Re: [R] assigning creating missing rows and values

From: <Adele_Thompson_at_cargill.com>
Date: Fri, 13 May 2011 15:54:25 -0500

This code works great. I will improve my descriptions of what I want in the future. Thanks for the help.

-----Original Message-----
From: gunter.berton_at_gene.com [mailto:gunter.berton_at_gene.com] Sent: Friday, May 13, 2011 03:44 PM
To: Thompson, Adele - Adele_Thompson_at_cargill.com Cc: dwinsemius_at_comcast.net; r-help_at_r-project.org Subject: Re: [R] assigning creating missing rows and values

Adele:

You are of course correct -- my earlier proposed solution is dumb (thank you for being polite and not saying this :-) )

With your more complete explanation -- which might have helped you get a quicker reply earlier from others had you given it at the beginning
-- I was able to come up with a what I believe is a reasonable
solution, encapsulated in the fillIn() function below.
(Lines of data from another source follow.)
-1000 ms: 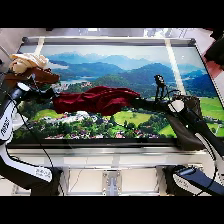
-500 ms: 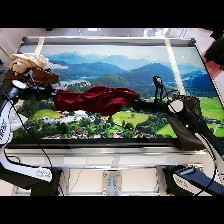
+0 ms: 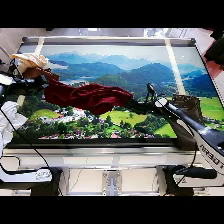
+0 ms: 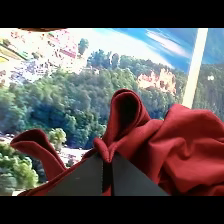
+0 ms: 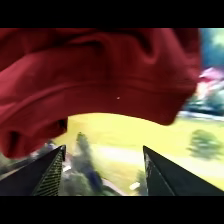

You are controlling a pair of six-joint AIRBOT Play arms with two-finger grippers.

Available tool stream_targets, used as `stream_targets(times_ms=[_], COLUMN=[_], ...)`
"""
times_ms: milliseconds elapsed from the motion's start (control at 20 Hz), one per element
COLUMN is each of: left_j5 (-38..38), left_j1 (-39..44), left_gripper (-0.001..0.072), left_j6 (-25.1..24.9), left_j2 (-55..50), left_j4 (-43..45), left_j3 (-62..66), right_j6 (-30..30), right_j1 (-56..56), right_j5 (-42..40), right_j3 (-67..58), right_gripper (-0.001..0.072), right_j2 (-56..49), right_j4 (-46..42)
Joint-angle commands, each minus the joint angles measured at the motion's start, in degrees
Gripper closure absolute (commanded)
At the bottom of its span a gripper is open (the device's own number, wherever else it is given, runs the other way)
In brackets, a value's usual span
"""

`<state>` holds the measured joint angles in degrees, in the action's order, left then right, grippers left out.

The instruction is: Fold the shirts.

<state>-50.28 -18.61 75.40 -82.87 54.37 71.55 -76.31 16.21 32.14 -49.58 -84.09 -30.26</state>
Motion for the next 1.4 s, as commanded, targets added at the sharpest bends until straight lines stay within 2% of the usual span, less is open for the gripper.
stream_targets(times_ms=[0, 300, 350, 450, 750, 900, 1000, 1100, 1200, 1350], left_j5=[-1.8, -1.9, -1.9, -1.9, -2.8, -3.1, -3.2, -3.7, -3.6, -3.3], left_j1=[0.0, -0.1, 0.0, -0.1, -0.1, -0.9, -3.3, -8.1, -14.0, -24.0], left_gripper=[0.069, 0.069, 0.069, 0.069, 0.069, 0.0691, 0.0691, 0.0691, 0.0691, 0.0694], left_j6=[0.0, 0.0, 0.0, 0.0, 0.0, -0.7, -2.6, -2.7, -2.9, -5.1], left_j2=[0.5, 0.5, 0.5, 0.5, 0.6, 3.8, 9.7, 19.0, 28.9, 44.1], left_j4=[0.0, 0.0, 0.0, 0.0, 0.0, 0.0, 0.0, 0.0, 0.0, 0.0], left_j3=[0.0, 0.0, 0.0, 0.0, 0.0, 0.1, 0.3, 0.3, 0.4, 0.4], right_j6=[2.4, 2.3, 2.3, 2.3, 2.5, 4.5, 4.4, 4.4, 1.8, -2.6], right_j1=[2.8, 6.8, 6.8, 6.6, 5.2, 4.4, 3.0, 1.4, 0.4, 0.2], right_j5=[0.6, -1.4, -2.6, -4.8, -4.4, -3.1, 0.7, 9.0, 15.1, 16.0], right_j3=[-4.8, -14.4, -15.2, -16.7, -25.2, -28.5, -29.8, -30.4, -30.4, -30.5], right_gripper=[0.0144, 0.0164, 0.024, 0.0701, 0.0695, 0.0699, 0.0699, 0.0699, 0.0699, 0.07], right_j2=[-8.1, -15.7, -16.0, -16.0, -15.5, -10.5, -3.2, 7.0, 18.6, 37.9], right_j4=[11.2, 19.5, 20.6, 21.8, 17.2, 6.2, -5.0, -15.4, -24.9, -32.8])
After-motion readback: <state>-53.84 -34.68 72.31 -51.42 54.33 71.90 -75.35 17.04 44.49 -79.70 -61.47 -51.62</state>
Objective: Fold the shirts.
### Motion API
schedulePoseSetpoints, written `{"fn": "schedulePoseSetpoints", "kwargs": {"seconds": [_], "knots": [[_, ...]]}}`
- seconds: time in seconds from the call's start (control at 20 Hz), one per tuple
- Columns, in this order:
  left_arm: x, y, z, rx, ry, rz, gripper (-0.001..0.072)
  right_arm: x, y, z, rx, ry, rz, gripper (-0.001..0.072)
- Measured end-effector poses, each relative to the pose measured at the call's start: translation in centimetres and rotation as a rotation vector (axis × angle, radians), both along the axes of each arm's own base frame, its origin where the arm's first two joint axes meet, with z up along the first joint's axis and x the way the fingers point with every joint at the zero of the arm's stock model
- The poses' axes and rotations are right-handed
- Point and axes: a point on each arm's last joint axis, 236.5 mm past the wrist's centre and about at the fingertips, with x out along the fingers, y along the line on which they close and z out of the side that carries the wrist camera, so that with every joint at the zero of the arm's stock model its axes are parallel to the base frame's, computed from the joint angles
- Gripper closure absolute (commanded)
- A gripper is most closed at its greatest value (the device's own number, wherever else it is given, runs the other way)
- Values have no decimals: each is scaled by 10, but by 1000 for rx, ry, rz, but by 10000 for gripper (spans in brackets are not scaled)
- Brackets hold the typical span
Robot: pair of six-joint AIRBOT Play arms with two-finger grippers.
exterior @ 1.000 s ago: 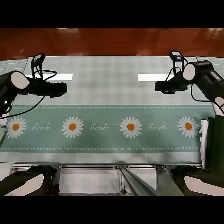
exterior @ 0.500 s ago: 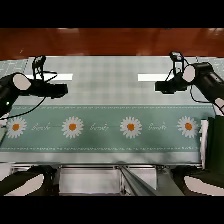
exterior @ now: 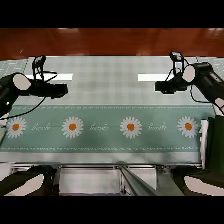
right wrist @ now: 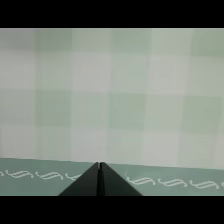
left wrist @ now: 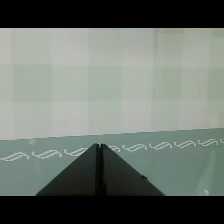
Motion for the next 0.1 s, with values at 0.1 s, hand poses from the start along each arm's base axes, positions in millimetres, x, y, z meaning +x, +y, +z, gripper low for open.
{"fn": "schedulePoseSetpoints", "kwargs": {"seconds": [0.1], "knots": [[0, 0, 0, 0, 0, 0, 688, 0, 0, 0, 0, 0, 0, 684]]}}
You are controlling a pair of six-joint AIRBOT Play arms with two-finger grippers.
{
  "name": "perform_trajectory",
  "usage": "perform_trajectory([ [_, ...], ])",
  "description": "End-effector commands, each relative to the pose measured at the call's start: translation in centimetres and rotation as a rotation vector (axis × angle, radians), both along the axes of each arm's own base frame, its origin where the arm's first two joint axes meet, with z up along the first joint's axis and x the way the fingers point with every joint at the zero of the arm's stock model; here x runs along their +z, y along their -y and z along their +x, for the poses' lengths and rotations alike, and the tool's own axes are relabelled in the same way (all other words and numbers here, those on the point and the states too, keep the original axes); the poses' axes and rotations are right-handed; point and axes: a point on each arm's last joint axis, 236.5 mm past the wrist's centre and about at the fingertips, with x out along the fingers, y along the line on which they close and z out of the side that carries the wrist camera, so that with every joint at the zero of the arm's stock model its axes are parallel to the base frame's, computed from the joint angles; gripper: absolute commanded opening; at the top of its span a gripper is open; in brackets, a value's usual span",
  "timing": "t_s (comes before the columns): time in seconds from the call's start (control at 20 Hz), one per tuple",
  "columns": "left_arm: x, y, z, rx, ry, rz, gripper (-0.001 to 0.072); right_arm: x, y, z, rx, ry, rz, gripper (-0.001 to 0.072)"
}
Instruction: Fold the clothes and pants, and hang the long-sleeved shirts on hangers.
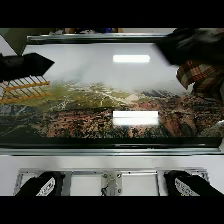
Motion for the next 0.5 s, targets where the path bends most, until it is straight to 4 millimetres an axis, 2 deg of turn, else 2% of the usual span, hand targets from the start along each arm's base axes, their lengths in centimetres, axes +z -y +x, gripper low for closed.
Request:
perform_trajectory([
  [0.0, -4.2, 1.5, -1.8, -0.017, -0.062, -0.019, 0.0021, -9.6, -12.1, -4.9, 0.35, -0.122, -0.211, 0.0536],
  [0.1, -5.8, 3.5, -3.0, -0.085, -0.067, 0.003, 0.0021, -12.0, -15.6, -6.0, 0.414, -0.156, -0.223, 0.0535],
  [0.15, -6.3, 4.3, -3.4, -0.105, -0.063, 0.006, 0.0021, -12.8, -16.6, -6.6, 0.437, -0.167, -0.229, 0.0489],
  [0.25, -6.6, 5.5, -4.1, -0.135, -0.058, 0.005, 0.0022, -13.5, -17.4, -7.1, 0.458, -0.181, -0.236, 0.0361],
  [0.4, -6.5, 6.1, -4.4, -0.155, -0.056, 0.008, 0.0022, -13.4, -17.2, -7.1, 0.46, -0.182, -0.238, 0.0355],
  [0.45, -6.5, 6.1, -4.4, -0.155, -0.056, 0.008, 0.0022, -13.5, -17.2, -7.3, 0.466, -0.186, -0.241, 0.0264],
])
Do note that it does no checking, which you might wish to add for a production version assuming it does what you want.

Note that one can write a solution fairly trivially by iterating through the matched indices. But I wanted to find an efficient and simple one pass solution, similar to what is done in rle() . Here it is. I think it's OK, but do check it out thoroughly before using.

fillIn <- function(

	x,  ## sorted index vector
	vals, ## values corresponding to x to be filled in
	allx, ## full set of all sorted indices of which x is a subset
	init = 0 ## set of initial values to use if first x is not first in allx
	)

{
	matchx <- c(match(x,allx),length(allx)+1)
	if(x[1] != allx[1]) {
		vals <- c(init,vals)
		matchx <- c(1,matchx)
		}
	rep.int(vals,diff(matchx))

}

# # Test it.

> vals <- letters[1:5]
> allx <- 1:5
> x <- 1:5
> fillIn(x,vals,allx)

[1] "a" "b" "c" "d" "e"

> n <- c(2,4)
> fillIn(x[n],vals[n],allx,init="z")
[1] "z" "b" "b" "d" "d"

> n <- c(1,3)
> fillIn(x[n],vals[n],allx,init="z")
[1] "a" "a" "c" "c" "c"

> n <- 3:5
> fillIn(x[n],vals[n],allx,init="z")
[1] "z" "z" "c" "d" "e"

In your application, x would correspond to the vector of times you have; vals to the cumulative intake at those times; allx is the complete set of times.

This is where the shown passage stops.